En février, tout était encore « comme d’habitude », se souvient Sybille Darricarrère Lunel, directrice des achats pour la femme, la lingerie et l’enfant aux Galeries Lafayette. « Comme d’habitude », elle avait suivi les défilés physiques de la Fashion Week avec ses équipes pour décider quelles pièces seraient vendues dans les rayons. « Comme d’habitude », elle avait passé directement commande pour les six mois de l’automne-hiver 2020 : la saison complète. Une pandémie plus tard, en septembre, c’est essentiellement en ligne qu’elle a découvert les collections de l’été 2021 – « il a été très difficile d’avoir des émotions et de ressentir une énergie à partir de vidéos, hormis Balenciaga » – et son calendrier d’achats est chamboulé. « Désormais, dit-elle, on pilote à vue. On n’achète plus la marchandise pour six mois en attendant de l’écouler, mais d’un mois sur l’autre, avec des options annulation, report, passage d’une saison à l’autre. » A son image, tout un pan de l’industrie de la mode se retrouve heurté par la crise, obligeant ceux que le grand public ne voit jamais – acheteurs, consultants, conseillers en marketing, stylistes dans des bureaux de tendance – à travailler différemment, à s’adapter, à naviguer aussi prudemment que possible à un moment où la mode vit en sous-régime.

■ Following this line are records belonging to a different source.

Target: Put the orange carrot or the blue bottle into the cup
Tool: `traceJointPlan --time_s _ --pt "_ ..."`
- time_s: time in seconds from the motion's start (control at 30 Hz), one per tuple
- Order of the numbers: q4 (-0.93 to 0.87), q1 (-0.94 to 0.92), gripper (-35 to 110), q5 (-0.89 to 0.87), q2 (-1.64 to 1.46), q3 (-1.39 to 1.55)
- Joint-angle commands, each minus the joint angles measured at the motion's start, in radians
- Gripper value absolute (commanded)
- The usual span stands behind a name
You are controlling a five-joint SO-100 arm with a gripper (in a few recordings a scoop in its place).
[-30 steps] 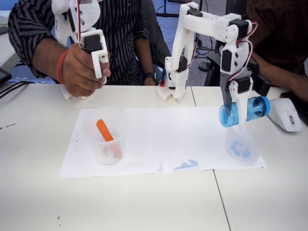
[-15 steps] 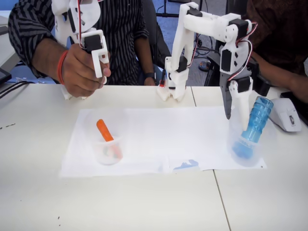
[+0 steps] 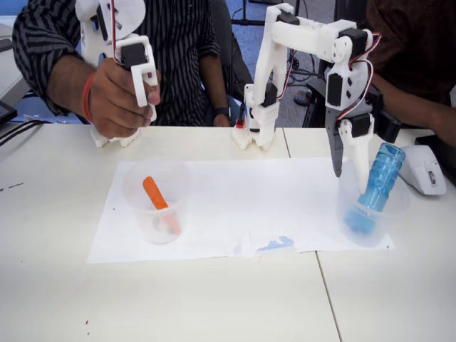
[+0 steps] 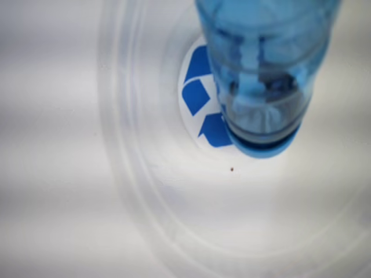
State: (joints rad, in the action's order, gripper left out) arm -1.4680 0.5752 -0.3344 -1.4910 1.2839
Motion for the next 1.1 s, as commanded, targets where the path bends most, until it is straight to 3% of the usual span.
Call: traceJointPlan --time_s 0.0,0.63,0.93,1.07 --pt "0.014 0.014 38 -0.014 -0.195 -0.094" --pt "-0.015 0.012 37 -0.018 -0.442 -0.138" --pt "-0.118 0.014 15 -0.014 -0.476 -0.141" --pt "-0.121 0.014 13 -0.014 -0.591 -0.126"
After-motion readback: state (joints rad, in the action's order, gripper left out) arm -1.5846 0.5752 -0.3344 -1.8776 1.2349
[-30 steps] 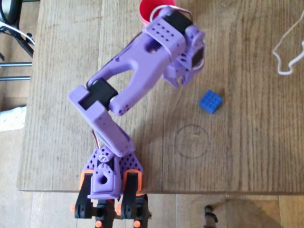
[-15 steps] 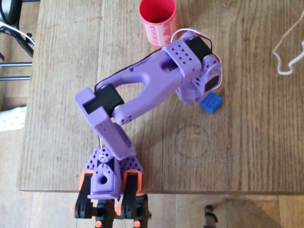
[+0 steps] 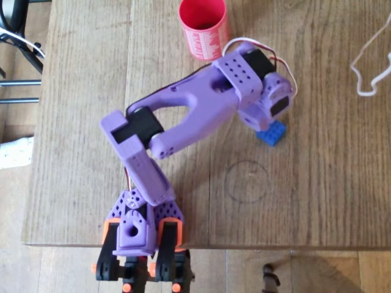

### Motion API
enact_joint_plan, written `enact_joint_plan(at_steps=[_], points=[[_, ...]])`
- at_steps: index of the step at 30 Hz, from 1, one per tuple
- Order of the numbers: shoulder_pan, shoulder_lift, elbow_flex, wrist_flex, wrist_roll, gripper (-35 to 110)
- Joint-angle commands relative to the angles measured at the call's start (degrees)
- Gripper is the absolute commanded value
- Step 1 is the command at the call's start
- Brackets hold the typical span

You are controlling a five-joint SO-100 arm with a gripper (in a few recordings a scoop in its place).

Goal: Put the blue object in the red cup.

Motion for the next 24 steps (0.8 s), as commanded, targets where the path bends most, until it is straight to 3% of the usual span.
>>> enact_joint_plan(at_steps=[1,10,13,15,24], points=[[0.5,0.4,-1.3,-0.4,-0.3,1],[0.2,1.2,-2.5,3.0,1.0,2],[0.1,1.1,-4.0,7.1,0.8,43],[-0.2,1.1,-4.7,8.1,0.3,53],[-1.1,-3.3,-6.1,8.0,-1.2,52]])
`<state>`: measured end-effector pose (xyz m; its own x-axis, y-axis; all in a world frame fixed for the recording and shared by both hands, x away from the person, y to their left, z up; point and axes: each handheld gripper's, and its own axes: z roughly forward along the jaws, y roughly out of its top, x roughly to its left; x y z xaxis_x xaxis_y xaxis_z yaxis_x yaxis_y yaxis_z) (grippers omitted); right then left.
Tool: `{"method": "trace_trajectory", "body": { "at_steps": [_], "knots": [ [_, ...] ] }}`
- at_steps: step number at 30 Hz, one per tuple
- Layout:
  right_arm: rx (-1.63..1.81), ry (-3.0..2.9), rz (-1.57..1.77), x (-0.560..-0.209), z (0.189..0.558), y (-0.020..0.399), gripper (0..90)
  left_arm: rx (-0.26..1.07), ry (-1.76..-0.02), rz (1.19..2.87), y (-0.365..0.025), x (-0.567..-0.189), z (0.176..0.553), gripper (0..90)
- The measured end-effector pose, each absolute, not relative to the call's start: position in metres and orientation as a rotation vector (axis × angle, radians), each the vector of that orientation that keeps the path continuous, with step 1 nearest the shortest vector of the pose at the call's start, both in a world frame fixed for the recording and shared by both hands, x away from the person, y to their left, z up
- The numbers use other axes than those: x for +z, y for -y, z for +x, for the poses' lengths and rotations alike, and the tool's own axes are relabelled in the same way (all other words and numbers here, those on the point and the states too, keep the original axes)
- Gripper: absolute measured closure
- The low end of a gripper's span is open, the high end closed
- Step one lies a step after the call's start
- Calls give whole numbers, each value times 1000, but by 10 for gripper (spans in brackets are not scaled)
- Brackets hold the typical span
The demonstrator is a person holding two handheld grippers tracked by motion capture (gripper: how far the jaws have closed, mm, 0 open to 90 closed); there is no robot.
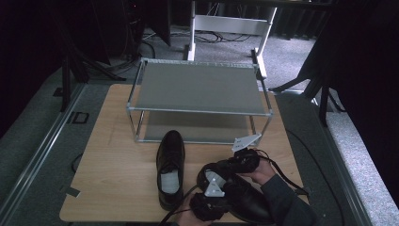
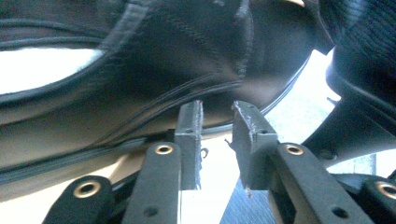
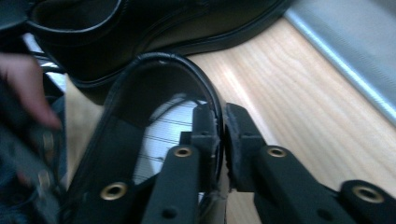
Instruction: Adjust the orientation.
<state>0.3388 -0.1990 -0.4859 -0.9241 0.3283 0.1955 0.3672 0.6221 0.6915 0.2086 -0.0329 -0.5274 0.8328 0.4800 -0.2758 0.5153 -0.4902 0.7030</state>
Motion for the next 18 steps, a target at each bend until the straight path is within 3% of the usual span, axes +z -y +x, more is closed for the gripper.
{"method": "trace_trajectory", "body": {
  "at_steps": [4, 9, 11, 18],
  "knots": [
    [-1299, 2722, -600, -475, 340, 205, 605, -56, -712, 2162, 43, -528, 215, 752],
    [-1330, 2771, -705, -466, 338, 220, 520, -8, -661, 2183, 58, -528, 219, 764],
    [-1363, 2769, -744, -464, 338, 228, 522, -2, -649, 2192, 64, -527, 222, 774],
    [-1468, 2764, -876, -460, 330, 264, 684, 58, -631, 2210, 84, -519, 223, 747]
  ]
}}
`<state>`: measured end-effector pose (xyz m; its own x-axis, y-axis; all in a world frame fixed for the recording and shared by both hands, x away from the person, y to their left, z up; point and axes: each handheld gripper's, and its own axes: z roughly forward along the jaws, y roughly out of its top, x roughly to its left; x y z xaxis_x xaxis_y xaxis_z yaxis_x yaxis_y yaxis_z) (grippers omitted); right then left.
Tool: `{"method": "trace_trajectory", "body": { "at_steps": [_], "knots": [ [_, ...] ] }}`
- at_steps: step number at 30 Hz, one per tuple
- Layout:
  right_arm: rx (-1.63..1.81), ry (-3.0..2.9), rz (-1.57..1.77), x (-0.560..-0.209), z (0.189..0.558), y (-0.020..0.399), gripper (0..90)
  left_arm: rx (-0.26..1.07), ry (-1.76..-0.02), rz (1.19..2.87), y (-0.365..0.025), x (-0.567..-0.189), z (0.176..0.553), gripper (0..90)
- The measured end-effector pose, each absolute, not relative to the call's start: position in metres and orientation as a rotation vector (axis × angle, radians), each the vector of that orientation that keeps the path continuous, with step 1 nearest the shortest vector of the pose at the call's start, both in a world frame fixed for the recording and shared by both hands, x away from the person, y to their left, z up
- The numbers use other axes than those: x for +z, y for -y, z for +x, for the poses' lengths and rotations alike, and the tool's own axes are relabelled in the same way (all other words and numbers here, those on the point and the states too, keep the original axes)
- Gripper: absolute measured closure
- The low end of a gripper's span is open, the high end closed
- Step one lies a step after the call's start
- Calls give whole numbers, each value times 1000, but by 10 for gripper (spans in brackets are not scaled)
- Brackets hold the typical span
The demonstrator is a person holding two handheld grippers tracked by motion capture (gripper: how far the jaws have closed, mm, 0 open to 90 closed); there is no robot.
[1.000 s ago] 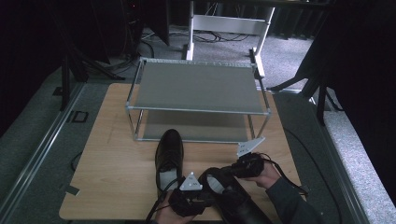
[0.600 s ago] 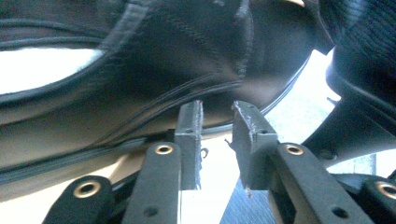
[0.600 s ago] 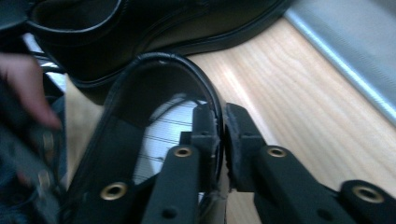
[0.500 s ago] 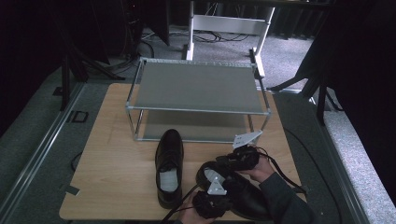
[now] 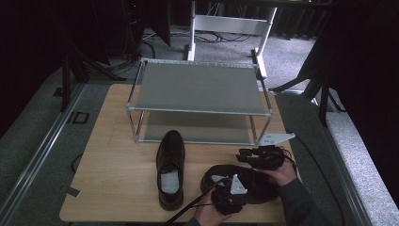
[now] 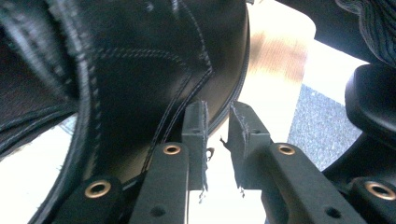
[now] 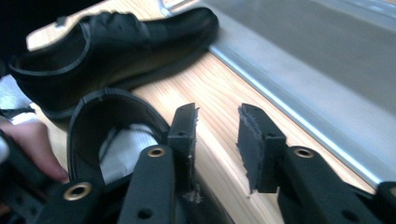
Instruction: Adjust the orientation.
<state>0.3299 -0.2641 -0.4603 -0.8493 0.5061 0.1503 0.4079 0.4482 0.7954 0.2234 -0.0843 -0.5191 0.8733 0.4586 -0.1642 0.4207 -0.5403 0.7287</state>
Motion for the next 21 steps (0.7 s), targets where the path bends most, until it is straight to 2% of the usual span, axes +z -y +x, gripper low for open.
{"method": "trace_trajectory", "body": {
  "at_steps": [4, 11, 21],
  "knots": [
    [1352, -2555, 856, -465, 320, 284, 732, 59, -608, 2202, 71, -510, 217, 682],
    [1321, -2569, 867, -479, 296, 309, 866, 190, -640, 2111, 29, -478, 217, 671],
    [1286, -2644, 798, -495, 260, 317, 895, 345, -809, 1994, -16, -462, 236, 675]
  ]
}}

Plus question de voyager, par exemple. « La différence majeure quand on découvre une collection à distance est qu’on perd la vue directe et le toucher », témoigne Brigitte Chartrand, vice-présidente des achats de prêt-à-porter féminin pour le e-shop Ssense, qui, depuis Montréal, plébiscite, entre autres, cette saison le minimalisme luxueux de Jil Sander ou les silhouettes acidulées de Miu Miu. « On en est réduit à essayer d’imaginer comment le produit peut rendre, à partir des informations sur la composition et la matière que le vendeur nous fournit. »
Reconquérir une clientèle locale
Cloués au sol, ceux qui font de la prospective et cherchent à déceler de futures tendances doivent capter autrement des signaux sur l’attitude des consommateurs. « Notre œil s’est recadré géographiquement et culturellement », constate Vincent Grégoire, « tendanceur » qui reçoit dans un salon de l’hôtel Cromot du Bourg, bel hôtel particulier XVIIIe qu’occupe depuis deux ans son employeur, le cabinet NellyRodi. Il avait l’habitude d’aller « six ou sept fois par an en Corée du Sud » pour humer l’époque et transformer ses observations en des recommandations aux marques de mode. « Demain, j’ai un déplacement… à Lille », sourit-il. Comme lui, ceux qui font vivre le secteur ont troqué les visites de collections en showrooms par des présentations aplaties par la vidéo, les chaleureux cafés par des réunions Zoom à l’ordre du jour prédéfini.